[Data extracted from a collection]
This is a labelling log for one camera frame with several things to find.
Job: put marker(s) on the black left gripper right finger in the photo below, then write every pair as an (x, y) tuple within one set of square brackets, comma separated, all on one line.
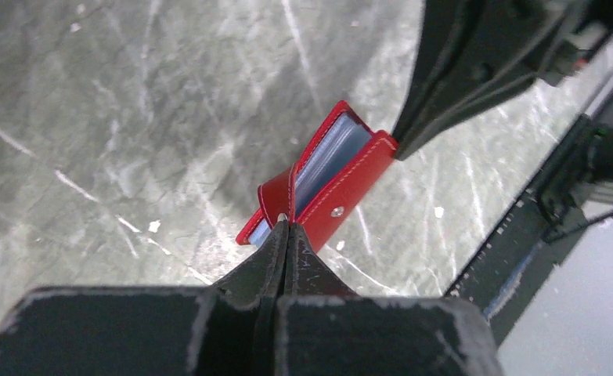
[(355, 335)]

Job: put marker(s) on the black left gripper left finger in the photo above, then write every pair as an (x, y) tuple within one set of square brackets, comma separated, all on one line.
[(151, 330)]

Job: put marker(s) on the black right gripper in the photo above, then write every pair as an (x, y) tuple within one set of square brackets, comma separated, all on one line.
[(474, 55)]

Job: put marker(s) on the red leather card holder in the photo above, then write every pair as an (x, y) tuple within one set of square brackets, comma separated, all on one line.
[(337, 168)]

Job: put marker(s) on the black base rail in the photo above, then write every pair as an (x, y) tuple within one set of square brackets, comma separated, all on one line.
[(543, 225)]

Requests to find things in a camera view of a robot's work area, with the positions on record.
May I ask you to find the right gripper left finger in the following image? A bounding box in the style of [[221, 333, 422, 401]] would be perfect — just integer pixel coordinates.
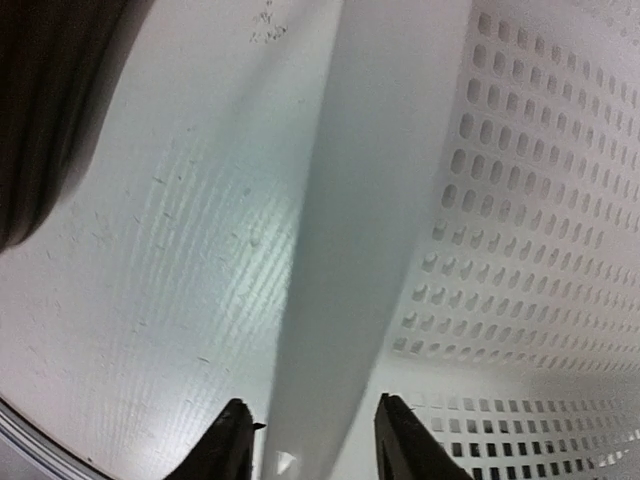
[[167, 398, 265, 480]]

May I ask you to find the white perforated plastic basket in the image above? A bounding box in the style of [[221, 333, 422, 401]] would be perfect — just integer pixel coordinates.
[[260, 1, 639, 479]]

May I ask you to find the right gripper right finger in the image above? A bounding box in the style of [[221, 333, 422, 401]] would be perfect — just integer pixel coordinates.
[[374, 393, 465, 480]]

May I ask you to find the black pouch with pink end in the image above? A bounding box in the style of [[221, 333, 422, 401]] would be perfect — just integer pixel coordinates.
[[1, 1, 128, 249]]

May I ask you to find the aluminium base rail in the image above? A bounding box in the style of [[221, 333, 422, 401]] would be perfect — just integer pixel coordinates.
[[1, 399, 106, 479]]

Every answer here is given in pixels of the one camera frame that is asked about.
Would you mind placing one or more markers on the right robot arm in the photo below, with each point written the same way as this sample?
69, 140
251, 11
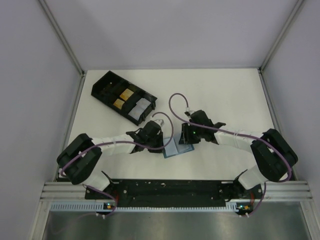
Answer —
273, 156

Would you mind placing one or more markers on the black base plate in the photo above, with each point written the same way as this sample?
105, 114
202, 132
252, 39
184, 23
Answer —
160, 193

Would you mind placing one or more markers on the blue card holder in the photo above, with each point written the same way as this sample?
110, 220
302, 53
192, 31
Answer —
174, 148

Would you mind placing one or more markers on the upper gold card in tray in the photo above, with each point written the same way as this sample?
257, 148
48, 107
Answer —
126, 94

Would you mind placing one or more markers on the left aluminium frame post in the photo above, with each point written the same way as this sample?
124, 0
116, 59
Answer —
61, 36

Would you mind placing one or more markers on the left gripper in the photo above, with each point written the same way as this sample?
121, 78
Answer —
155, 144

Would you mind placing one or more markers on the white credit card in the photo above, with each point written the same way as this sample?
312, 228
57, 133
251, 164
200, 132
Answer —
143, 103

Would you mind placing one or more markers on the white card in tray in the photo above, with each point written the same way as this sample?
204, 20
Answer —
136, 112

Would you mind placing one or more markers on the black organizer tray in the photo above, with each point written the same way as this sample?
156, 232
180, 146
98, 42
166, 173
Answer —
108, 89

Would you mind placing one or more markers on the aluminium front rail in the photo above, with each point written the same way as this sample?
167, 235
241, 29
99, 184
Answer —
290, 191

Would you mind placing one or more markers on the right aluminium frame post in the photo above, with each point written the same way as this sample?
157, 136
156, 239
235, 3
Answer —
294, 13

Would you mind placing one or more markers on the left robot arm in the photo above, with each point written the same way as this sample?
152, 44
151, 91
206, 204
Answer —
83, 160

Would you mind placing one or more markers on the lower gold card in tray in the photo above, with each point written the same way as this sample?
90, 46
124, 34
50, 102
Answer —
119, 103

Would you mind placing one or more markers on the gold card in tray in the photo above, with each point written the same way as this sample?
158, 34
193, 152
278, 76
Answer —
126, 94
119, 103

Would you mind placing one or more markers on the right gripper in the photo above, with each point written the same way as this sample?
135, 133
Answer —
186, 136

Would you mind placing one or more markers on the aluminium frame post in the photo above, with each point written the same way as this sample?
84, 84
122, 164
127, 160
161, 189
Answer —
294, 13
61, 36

* * *

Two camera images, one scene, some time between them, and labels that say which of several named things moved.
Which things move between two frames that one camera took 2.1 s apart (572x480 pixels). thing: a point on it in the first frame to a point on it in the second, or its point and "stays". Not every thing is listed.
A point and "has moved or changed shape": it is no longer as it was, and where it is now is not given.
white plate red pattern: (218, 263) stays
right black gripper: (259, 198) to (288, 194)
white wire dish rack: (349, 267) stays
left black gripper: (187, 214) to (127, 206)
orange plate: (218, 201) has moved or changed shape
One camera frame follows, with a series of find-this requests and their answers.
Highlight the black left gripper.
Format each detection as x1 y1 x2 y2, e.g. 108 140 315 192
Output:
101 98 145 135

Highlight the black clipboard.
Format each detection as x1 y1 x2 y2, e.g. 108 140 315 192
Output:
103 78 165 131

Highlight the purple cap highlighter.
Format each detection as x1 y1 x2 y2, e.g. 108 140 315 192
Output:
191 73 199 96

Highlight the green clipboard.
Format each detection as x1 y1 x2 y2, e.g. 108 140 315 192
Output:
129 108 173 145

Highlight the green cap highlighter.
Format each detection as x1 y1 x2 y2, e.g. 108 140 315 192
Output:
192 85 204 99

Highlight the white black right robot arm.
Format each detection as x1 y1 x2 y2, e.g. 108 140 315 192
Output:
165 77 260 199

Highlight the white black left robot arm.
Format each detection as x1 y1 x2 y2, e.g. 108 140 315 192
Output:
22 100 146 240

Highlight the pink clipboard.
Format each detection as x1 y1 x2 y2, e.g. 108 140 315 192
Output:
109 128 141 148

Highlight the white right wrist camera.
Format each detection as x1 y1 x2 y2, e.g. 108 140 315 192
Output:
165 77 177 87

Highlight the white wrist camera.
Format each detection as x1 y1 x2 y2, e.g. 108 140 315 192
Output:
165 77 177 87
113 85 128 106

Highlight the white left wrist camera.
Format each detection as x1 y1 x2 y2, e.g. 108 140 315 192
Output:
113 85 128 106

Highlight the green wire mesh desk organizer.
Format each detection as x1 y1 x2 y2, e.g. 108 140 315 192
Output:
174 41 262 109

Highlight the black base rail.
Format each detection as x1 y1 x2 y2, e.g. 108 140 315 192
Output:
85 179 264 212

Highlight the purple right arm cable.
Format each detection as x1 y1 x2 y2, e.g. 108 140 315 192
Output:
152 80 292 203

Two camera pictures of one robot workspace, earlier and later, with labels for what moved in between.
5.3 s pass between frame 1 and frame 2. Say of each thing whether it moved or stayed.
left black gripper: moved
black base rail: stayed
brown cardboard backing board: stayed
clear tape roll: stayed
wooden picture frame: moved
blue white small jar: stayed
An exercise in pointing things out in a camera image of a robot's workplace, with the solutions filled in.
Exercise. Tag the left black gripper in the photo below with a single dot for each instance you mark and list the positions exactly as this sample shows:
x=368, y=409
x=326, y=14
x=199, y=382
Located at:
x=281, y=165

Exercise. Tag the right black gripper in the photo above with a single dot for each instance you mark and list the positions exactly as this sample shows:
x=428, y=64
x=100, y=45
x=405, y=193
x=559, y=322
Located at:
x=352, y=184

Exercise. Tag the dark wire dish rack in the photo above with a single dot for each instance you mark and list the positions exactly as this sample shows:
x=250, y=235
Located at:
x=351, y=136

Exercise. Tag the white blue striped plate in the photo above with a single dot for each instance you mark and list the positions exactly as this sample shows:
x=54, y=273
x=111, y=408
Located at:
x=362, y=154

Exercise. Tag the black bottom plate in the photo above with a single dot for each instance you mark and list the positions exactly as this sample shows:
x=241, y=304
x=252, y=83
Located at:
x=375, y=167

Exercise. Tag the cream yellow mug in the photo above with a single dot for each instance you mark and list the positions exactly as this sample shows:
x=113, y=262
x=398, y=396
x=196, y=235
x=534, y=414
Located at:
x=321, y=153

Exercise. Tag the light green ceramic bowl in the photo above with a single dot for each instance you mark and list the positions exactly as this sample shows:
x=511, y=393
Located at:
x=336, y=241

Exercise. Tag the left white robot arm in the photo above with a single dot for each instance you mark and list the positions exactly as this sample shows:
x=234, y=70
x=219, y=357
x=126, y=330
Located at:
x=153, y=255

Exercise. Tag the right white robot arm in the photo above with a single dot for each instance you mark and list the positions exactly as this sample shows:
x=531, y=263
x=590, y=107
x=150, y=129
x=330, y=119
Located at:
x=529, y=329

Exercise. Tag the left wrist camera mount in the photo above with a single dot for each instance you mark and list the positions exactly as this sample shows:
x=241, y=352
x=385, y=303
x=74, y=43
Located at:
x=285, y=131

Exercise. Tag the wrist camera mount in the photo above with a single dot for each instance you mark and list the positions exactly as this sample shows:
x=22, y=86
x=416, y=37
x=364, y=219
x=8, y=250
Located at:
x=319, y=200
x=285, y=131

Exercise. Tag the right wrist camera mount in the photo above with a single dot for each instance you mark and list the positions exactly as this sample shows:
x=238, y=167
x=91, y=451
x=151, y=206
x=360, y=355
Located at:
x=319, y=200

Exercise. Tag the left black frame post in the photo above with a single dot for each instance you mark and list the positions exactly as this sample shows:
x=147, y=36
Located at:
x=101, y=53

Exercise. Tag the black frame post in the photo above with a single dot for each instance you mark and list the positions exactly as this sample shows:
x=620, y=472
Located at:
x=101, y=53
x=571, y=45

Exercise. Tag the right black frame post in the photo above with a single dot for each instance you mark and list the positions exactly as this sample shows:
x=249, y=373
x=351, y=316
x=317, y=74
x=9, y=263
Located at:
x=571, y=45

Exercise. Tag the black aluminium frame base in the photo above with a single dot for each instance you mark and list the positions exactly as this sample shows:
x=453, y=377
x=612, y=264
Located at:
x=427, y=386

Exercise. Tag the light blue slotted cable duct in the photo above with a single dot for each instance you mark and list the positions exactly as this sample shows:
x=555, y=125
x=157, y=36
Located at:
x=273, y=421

● **Exercise goal**
If a line in the data holds the string "cable", copy that line.

● **Result of this task**
Highlight the purple right arm cable.
Exercise. Tag the light blue slotted cable duct in the photo above with a single dot for each instance you mark and list the positions exactly as this sample shows:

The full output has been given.